Christchurch group, ‘Ravensdown- Take ‘Em Down’ organised the water flotilla, inspired by the Peace Squadrons - which
were instrumental in the NZ Nuclear Free campaign. Christchurch resident Catherline Low stated "I'm horrified that New
Zealand companies are supporting human rights abuses by buying this phosphate. It has got to stop". Local organiser
Josie Butler reports "Ravensdown are funding war crimes. We are here today to demand Ravensdown's CEO Greg Campbell to
cease this internationally illegal import immediately".
The Rail, Maritime and Transport Union boarded the ship on arrival, issuing a letter of protest to the Captain of the
ship. This comes following the Council of Trade Unions' resolution which was passed last month, condemning Morocco's
illegal occupation of Western Sahara and calling upon the New Zealand government to halt importation of phosphate from
the area. Dunedin based ‘Environmental Justice Ōtepoti’ are planning a barbecue to celebrate how far the campaign has
come this year.
Morocco invaded Western Sahara in 1975 and have been exploiting the countries natural resources ever since. 173,000
Saharawi live in a refugee camp in Tindouf, Algeria. The government of Western Sahara, the Saharawi Arab Democratic
Republic, is recognised by 80 states, but not by New Zealand.
MINURSO; The United Nations mission for a peaceful resolution for the people of Western Sahara has so far failed to
achieve the referendum that the Saharawi people are waiting for. New Zealand fertilizer companies Ravensdown and
Ballance are being criticized for purchasing from Moroccan controlled phosphate exporter, OCP.
“Every shipment purchased gives more reason for the occupying power to remain and delays a peaceful outcome for the
Saharawi people.” said Rose Murphy of Environmental Justice Ōtepoti.
Mahmoud Lemadel is a journalist and activist living in El Aiuin within the occupied area. Mahmoud has thrown his support
behind the planned protests. “ My dream of living in peace as a young man living in occupied territory is being stolen
by the international companies who are funding the illegal plunder of my country. Among these dreams thieves are
companies from New Zealand - Ravensdown and Ballance. These companies are supporting the presence of occupation in my
country" said Lemadel.
“Ravensdown are ignoring the requests of the Saharawi people and their government to stop purchasing from OCP.
Ravensdown justify their ongoing involvement by claiming the purchasing of blood phosphate benefits local people. This
ignores the reality in the refugee camps and the violence and oppression experienced by Saharawi’s living in the
occupied area,” said Rose Murphy. “Our groups have been in close contact with and are working alongside the Saharawi
people to ensure their voices are heard.”
Earlier this year, 24 year old English teacher Sabah Osman was killed by Moroccan police while she celebrated Algeria’s
victory in the football tournament, Africa Cup of Nations.

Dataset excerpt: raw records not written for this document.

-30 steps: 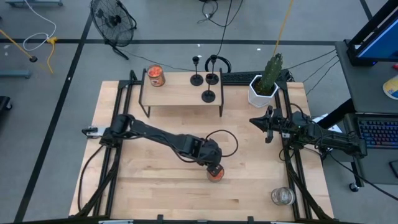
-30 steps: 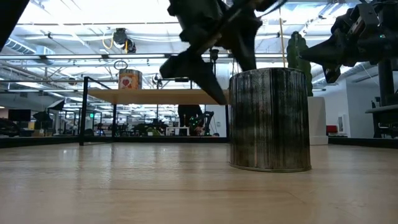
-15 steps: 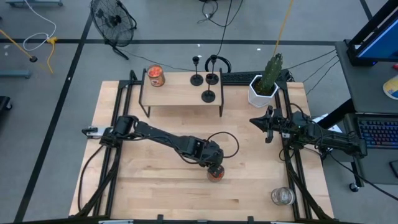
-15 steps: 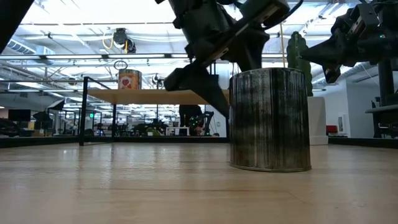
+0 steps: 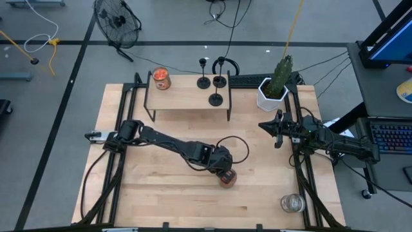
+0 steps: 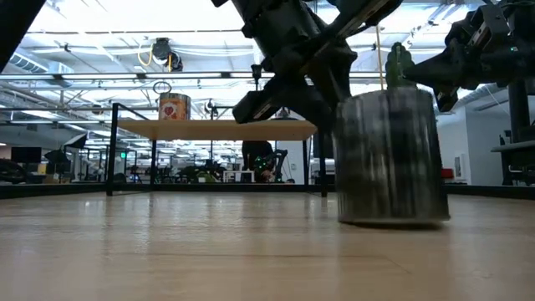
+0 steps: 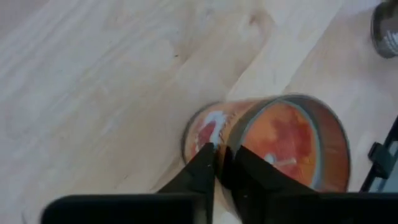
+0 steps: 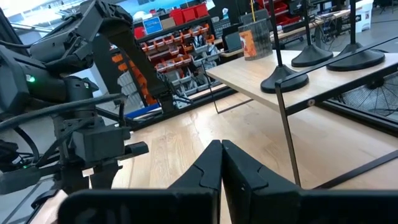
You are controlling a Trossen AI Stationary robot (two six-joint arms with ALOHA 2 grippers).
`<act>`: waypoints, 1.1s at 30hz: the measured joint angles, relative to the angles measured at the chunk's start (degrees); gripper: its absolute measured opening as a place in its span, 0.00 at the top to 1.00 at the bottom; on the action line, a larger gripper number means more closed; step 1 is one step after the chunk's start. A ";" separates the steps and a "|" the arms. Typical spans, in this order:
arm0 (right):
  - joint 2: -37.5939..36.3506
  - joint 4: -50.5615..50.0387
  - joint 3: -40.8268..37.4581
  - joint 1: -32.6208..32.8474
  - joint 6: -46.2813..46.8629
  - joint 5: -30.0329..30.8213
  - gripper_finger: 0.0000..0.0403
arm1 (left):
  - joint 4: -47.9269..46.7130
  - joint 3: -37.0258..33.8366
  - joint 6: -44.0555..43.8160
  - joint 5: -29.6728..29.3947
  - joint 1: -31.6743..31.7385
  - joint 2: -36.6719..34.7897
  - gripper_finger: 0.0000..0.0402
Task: Pick & Place candle stick holders
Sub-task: Put the orange scented candle on the shelf
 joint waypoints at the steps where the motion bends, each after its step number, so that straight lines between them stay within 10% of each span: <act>1: 0.01 -0.01 0.00 0.00 0.00 0.00 1.00 | 0.02 -0.01 0.47 0.06 0.00 0.00 0.92; 20: -0.02 -0.01 0.00 0.00 0.19 0.05 1.00 | -2.82 -0.43 3.96 3.09 1.00 -5.61 0.99; 33: 0.01 0.03 0.00 -0.02 0.14 0.26 1.00 | -17.44 -0.17 5.75 -13.20 4.80 -26.15 1.00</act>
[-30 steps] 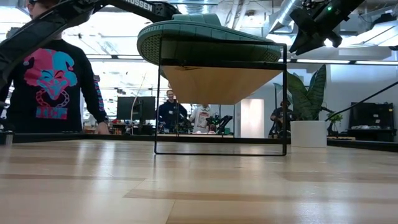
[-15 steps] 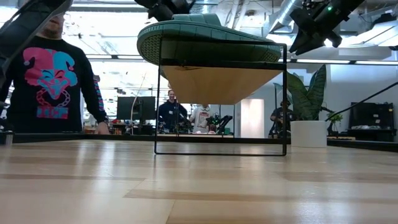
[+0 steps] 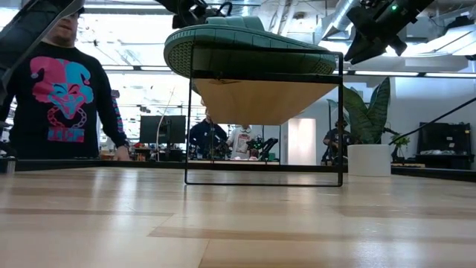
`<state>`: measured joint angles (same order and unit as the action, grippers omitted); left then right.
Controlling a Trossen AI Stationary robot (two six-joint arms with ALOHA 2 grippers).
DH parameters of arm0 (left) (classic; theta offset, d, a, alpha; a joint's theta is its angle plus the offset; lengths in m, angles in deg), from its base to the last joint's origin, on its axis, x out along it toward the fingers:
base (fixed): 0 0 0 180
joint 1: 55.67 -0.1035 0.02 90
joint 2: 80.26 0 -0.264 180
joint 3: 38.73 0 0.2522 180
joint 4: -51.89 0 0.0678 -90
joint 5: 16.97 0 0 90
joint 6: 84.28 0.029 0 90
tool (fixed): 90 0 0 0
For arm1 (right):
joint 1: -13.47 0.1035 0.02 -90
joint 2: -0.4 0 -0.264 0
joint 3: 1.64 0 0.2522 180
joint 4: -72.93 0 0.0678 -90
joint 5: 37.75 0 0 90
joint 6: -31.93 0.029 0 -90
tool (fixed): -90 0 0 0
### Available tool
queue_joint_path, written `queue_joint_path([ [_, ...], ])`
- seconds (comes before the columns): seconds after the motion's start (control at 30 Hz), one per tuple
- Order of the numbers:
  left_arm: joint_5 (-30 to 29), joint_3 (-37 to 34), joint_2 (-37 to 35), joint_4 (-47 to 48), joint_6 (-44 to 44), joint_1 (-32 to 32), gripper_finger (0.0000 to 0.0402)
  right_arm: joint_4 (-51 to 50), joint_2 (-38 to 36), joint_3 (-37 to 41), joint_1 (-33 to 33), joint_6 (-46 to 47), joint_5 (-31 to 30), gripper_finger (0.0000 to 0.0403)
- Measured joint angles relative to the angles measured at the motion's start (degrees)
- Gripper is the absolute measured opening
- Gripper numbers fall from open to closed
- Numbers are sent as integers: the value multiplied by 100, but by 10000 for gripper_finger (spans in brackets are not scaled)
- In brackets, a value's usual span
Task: Pick and place slides into the shelf
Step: Adjust the slides on the shelf
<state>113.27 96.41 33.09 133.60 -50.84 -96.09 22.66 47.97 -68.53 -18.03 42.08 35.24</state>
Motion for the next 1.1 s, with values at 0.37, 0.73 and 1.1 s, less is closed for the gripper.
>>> queue_joint_path([
  [0.37, 760, -266, 3, 143, -10, 113, 123, -81, -2, 0, 0, 2, -15, 129],
  [0.73, 969, -266, 7, -227, -6, 254, 122, -93, 0, 0, 32, 6, -13, 129],
  [1.1, 786, -266, 9, -116, 39, 259, 9, -357, -44, 0, 378, 132, -474, 129],
])
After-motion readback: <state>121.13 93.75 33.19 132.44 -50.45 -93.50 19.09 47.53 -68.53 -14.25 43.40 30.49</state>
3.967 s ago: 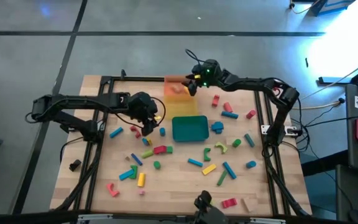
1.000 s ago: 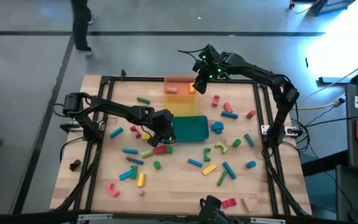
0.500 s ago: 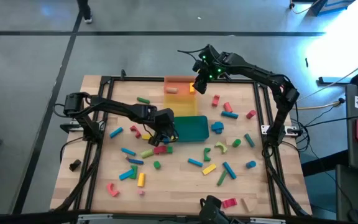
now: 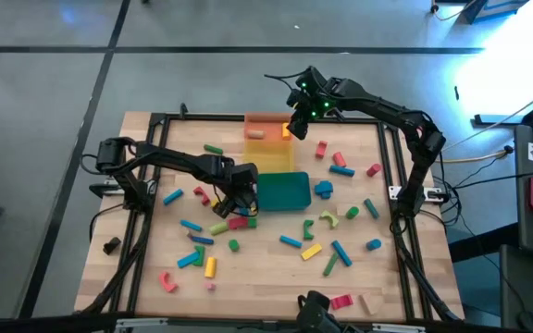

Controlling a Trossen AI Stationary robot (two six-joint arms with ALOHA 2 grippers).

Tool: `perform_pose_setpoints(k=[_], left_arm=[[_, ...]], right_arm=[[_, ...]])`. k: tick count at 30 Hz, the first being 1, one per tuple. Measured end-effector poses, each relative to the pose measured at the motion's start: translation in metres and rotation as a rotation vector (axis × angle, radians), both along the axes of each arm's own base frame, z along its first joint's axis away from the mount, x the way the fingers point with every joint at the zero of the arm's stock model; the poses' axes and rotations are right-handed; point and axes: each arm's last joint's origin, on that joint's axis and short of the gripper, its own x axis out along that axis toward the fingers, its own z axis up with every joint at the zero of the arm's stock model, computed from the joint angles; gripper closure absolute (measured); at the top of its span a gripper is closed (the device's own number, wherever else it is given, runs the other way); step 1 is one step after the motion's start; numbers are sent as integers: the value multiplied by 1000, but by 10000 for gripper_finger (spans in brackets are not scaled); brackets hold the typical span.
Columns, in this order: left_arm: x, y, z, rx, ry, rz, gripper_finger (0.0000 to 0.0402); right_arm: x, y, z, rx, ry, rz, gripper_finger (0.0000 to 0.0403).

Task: Sort blocks by size
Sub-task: Put the blue cylinder block into the orange bin

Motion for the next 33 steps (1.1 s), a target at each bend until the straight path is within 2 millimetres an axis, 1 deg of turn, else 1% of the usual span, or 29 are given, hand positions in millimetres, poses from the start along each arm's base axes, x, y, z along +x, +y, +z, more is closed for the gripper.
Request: perform_pose_setpoints(k=[3,7,10,12,15,16,17,20,25,30,33], left_arm=[[1,0,-9,-13,35,-13,218],[7,1,-21,-8,39,-28,218],[8,2,-30,-16,65,-26,219],[8,2,-32,-21,77,-26,231],[8,2,-31,-27,79,13,268],[8,3,-30,-29,76,29,282],[7,4,-28,-33,73,51,287],[6,9,-21,-41,57,125,287],[2,16,-5,-69,9,235,287],[-4,19,21,-78,-84,250,287],[-7,23,39,-76,-173,259,287]], right_arm=[[-1,1,-1,8,11,0,181],[-1,1,-1,13,17,-1,181],[-3,2,4,26,36,0,181],[-7,5,12,28,42,1,181],[-16,11,28,9,42,25,181],[-20,14,35,1,40,34,181],[-25,18,41,-5,42,41,181],[-40,29,60,-26,36,49,181],[-71,51,86,-22,44,48,181],[-98,71,102,13,74,33,181],[-112,81,111,14,74,32,181]])
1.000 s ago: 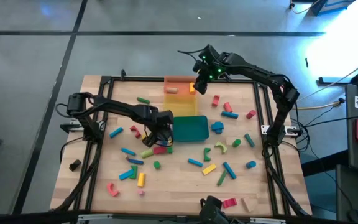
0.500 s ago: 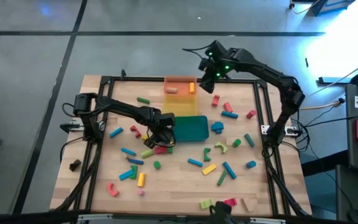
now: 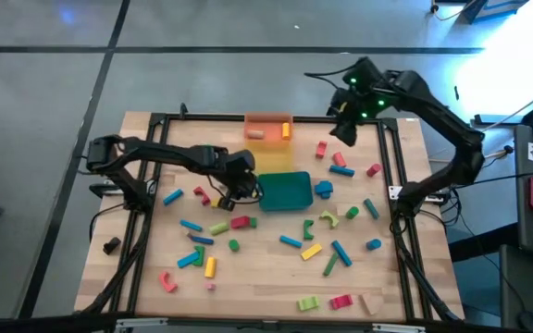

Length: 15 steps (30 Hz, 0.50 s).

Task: Sort blocks by size
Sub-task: Put the blue cylinder block into the orange bin

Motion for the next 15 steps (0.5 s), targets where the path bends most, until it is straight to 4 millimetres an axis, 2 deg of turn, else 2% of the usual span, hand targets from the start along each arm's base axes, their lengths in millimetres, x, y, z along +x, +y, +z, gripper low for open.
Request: perform_pose_setpoints(k=[4,8,11,15], left_arm=[[0,14,21,31,-151,44,287],[2,40,33,100,-291,97,287],[4,65,37,155,-384,155,283],[4,99,37,211,-485,249,277]], right_arm=[[-11,8,4,-1,-25,-20,181],[-20,15,-1,7,-40,-45,181],[-25,18,-12,31,-35,-73,181],[-30,22,-37,77,-3,-110,181]])
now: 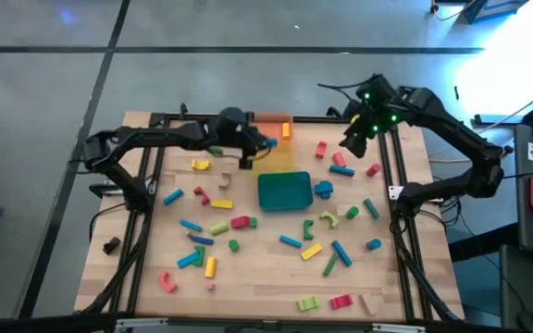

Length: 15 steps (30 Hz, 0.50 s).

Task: Sort blocks by size
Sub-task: Put the blue cylinder block into the orange bin

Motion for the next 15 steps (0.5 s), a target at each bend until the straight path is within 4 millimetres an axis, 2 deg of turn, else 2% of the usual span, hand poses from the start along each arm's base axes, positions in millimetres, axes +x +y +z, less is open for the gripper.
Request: perform_pose_setpoints(k=[6,10,15], left_arm=[[-2,40,-16,24,-48,102,274],[0,52,-34,21,-23,121,273],[4,62,-52,51,7,159,270]], right_arm=[[0,5,-49,75,33,-18,181],[8,13,-78,92,58,35,181],[24,30,-101,63,18,137,181]])
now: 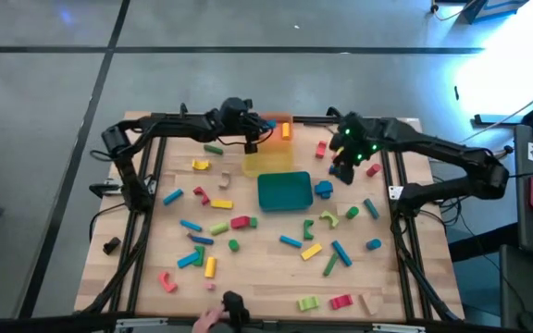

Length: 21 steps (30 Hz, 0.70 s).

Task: Sort blocks by size
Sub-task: Put the blue cylinder block into the orange bin, then put the blue arch block into the yellow bin

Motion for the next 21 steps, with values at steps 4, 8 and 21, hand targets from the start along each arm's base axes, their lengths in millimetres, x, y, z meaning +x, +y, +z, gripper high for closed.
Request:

“We intend to remember Sabah Osman at our event this week,” said Rose Murphy.
“It is shameful that Ravensdown continues to silence and erase the suffering of the people of Western Sahara. They
(Ravensdown) are aware that this operation is a violation of human rights. The people of Western Sahara have a right to
sovereignty. Ravensdown are complicit in allowing the military occupation to continue,” Murphy said.